## TRY IT
Exclude pictures and give again exactly the lines of the listing, beginning with its first line and ending with the one that contains "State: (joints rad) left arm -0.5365".

## RECORD EXCERPTS
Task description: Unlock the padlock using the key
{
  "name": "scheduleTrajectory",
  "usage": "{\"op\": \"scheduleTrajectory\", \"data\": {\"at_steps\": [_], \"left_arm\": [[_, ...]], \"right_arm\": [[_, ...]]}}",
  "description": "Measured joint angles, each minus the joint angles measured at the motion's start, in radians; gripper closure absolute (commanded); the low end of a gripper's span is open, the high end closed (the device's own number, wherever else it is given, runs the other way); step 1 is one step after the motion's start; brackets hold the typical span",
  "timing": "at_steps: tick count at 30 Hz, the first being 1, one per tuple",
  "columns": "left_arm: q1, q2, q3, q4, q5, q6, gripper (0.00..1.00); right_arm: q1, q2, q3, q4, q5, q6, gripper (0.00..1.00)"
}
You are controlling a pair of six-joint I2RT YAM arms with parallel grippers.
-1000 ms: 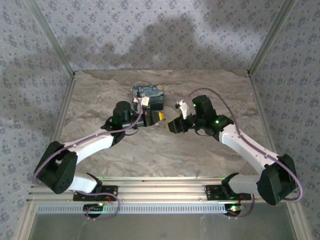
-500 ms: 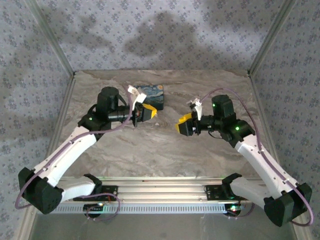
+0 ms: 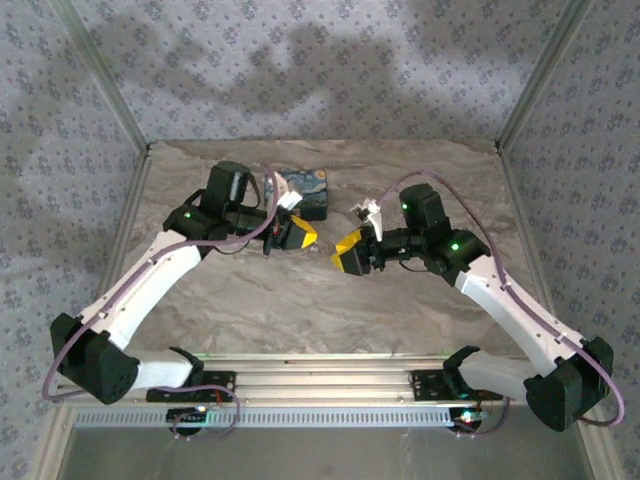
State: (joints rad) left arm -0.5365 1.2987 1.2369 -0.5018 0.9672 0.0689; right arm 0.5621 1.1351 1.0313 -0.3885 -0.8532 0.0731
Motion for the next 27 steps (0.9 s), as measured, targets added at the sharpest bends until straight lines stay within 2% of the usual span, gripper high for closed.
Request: {"op": "scheduleTrajectory", "data": {"at_steps": [8, 16, 20, 24, 27], "left_arm": [[0.000, 0.032, 0.019, -0.028, 0.061, 0.015, 1.00], [0.000, 0.049, 0.019, -0.048, 0.069, 0.017, 1.00], [0.000, 0.049, 0.019, -0.049, 0.069, 0.017, 1.00], [0.002, 0.052, 0.019, -0.049, 0.068, 0.018, 1.00], [0.007, 0.052, 0.019, -0.048, 0.067, 0.018, 1.00]], "right_arm": [[0.043, 0.059, 0.009, 0.043, 0.015, 0.001, 0.52], [0.055, 0.103, 0.032, 0.076, 0.027, 0.016, 0.59], [0.062, 0.121, 0.037, 0.088, 0.026, 0.022, 0.73], [0.067, 0.131, 0.039, 0.099, 0.017, 0.028, 0.98], [0.069, 0.131, 0.039, 0.108, 0.002, 0.040, 1.00]]}}
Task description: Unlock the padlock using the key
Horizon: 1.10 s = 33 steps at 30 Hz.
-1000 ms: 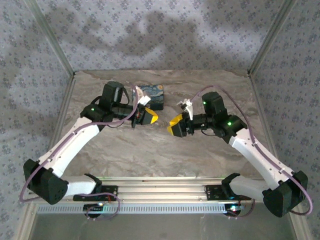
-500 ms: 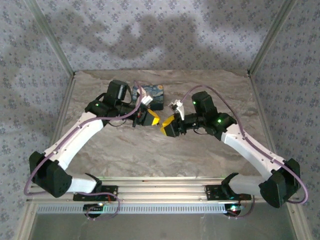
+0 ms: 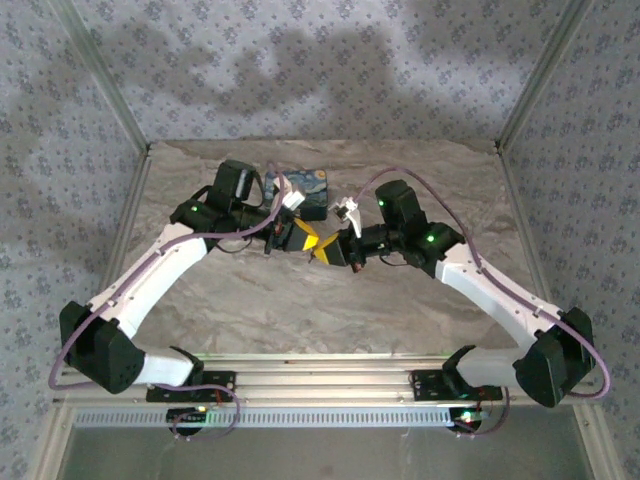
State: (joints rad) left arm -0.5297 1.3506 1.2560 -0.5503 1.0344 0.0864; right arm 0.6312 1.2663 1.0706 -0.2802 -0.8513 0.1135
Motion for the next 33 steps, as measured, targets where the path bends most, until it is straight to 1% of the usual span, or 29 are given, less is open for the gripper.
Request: {"op": "scheduleTrajectory", "data": {"at_steps": [2, 4, 8, 10, 11, 15, 19, 23, 27, 31, 33], "left_arm": [[0.000, 0.000, 0.002, 0.000, 0.000, -0.001, 1.00], [0.000, 0.000, 0.003, 0.006, -0.002, -0.007, 0.87], [0.000, 0.000, 0.002, 0.042, -0.003, -0.063, 0.57], [0.002, 0.000, -0.003, 0.082, -0.007, -0.109, 0.52], [0.005, -0.002, -0.011, 0.108, -0.011, -0.139, 0.50], [0.051, -0.045, -0.125, 0.289, -0.036, -0.307, 0.51], [0.099, -0.101, -0.278, 0.497, -0.067, -0.485, 0.58], [0.090, -0.116, -0.369, 0.646, -0.082, -0.598, 0.64], [0.063, -0.118, -0.402, 0.729, -0.087, -0.649, 0.64], [0.026, -0.121, -0.402, 0.775, -0.088, -0.657, 0.64], [0.017, -0.121, -0.402, 0.787, -0.089, -0.657, 0.66]], "right_arm": [[0.000, 0.000, -0.001, 0.006, -0.006, 0.008, 1.00], [0.000, 0.000, -0.009, 0.030, -0.014, 0.026, 1.00], [-0.005, 0.000, -0.050, 0.130, -0.021, 0.086, 1.00], [-0.008, 0.000, -0.074, 0.183, -0.021, 0.119, 1.00], [-0.011, 0.000, -0.087, 0.208, -0.021, 0.136, 1.00], [-0.026, 0.000, -0.126, 0.284, -0.017, 0.190, 1.00], [-0.041, -0.004, -0.151, 0.339, -0.003, 0.226, 1.00], [-0.050, -0.009, -0.161, 0.369, 0.001, 0.248, 1.00], [-0.051, -0.010, -0.162, 0.391, 0.002, 0.261, 1.00], [-0.051, -0.010, -0.163, 0.405, 0.001, 0.268, 1.00], [-0.051, -0.010, -0.163, 0.406, 0.000, 0.272, 1.00]]}}
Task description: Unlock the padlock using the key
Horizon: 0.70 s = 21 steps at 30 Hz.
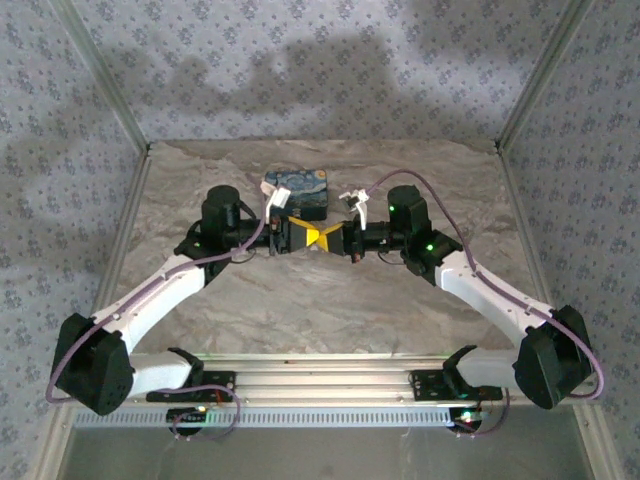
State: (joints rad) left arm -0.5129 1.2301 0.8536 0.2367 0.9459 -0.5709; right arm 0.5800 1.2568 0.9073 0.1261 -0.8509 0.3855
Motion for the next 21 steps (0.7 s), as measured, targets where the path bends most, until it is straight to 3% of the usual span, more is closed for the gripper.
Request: {"op": "scheduleTrajectory", "data": {"at_steps": [4, 10, 14, 17, 21], "left_arm": [[0.000, 0.000, 0.000, 0.007, -0.004, -0.005, 0.76], [0.003, 0.000, 0.000, 0.008, -0.020, -0.002, 0.98], [0.009, 0.000, 0.000, 0.006, -0.019, 0.005, 1.00], [0.009, 0.000, 0.000, -0.005, -0.020, 0.022, 1.00], [0.007, -0.008, 0.010, -0.087, -0.015, 0.087, 1.00]], "right_arm": [[0.000, 0.000, 0.000, 0.006, -0.003, 0.004, 1.00], [-0.004, 0.000, 0.000, 0.012, -0.011, 0.011, 1.00], [-0.007, -0.001, 0.000, 0.011, -0.010, 0.011, 1.00], [-0.008, -0.004, 0.000, -0.007, -0.002, 0.008, 0.82], [-0.010, -0.015, 0.013, -0.068, 0.031, -0.020, 0.70]]}}
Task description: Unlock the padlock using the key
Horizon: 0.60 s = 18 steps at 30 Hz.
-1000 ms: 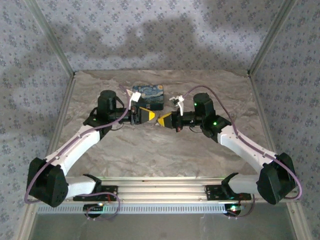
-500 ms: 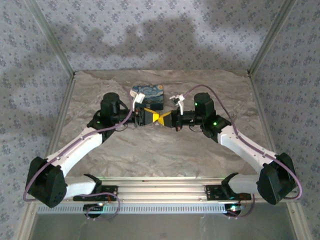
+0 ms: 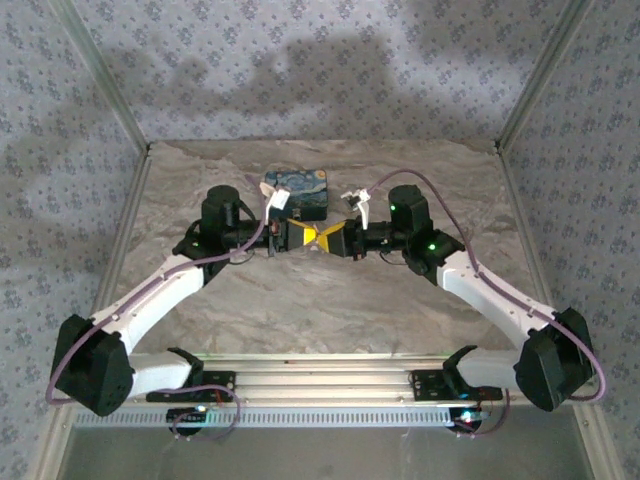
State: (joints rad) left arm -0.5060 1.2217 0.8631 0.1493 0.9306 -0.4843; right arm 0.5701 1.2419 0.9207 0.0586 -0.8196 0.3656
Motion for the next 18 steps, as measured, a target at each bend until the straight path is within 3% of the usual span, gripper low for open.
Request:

## TASK ANSWER
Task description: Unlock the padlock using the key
{
  "name": "scheduleTrajectory",
  "usage": "{\"op\": \"scheduleTrajectory\", \"data\": {\"at_steps\": [_], \"left_arm\": [[_, ...]], \"right_arm\": [[_, ...]]}}",
  "description": "Measured joint angles, each minus the joint angles measured at the motion's start, in radians; gripper closure absolute (commanded); the low end of a gripper's span is open, the high end closed (the device's own number, wherever else it is given, runs the other way); step 1 is one step after the motion's start; brackets hold the typical span",
  "timing": "at_steps: tick count at 30 Hz, the first being 1, one per tuple",
  "columns": "left_arm: q1, q2, q3, q4, q5, q6, gripper (0.00..1.00); right_arm: q1, q2, q3, q4, q5, q6, gripper (0.00..1.00)"
}
You are controlling a pair of six-joint I2RT YAM arms with parallel grippers.
-1000 ms: 
-500 ms: 
+0 ms: 
State: (joints rad) left arm -0.5365 1.2987 1.2369 -0.5018 0.9672 0.0689; right arm 0.5621 1.1351 1.0313 -0.3885 -0.8532 0.0731

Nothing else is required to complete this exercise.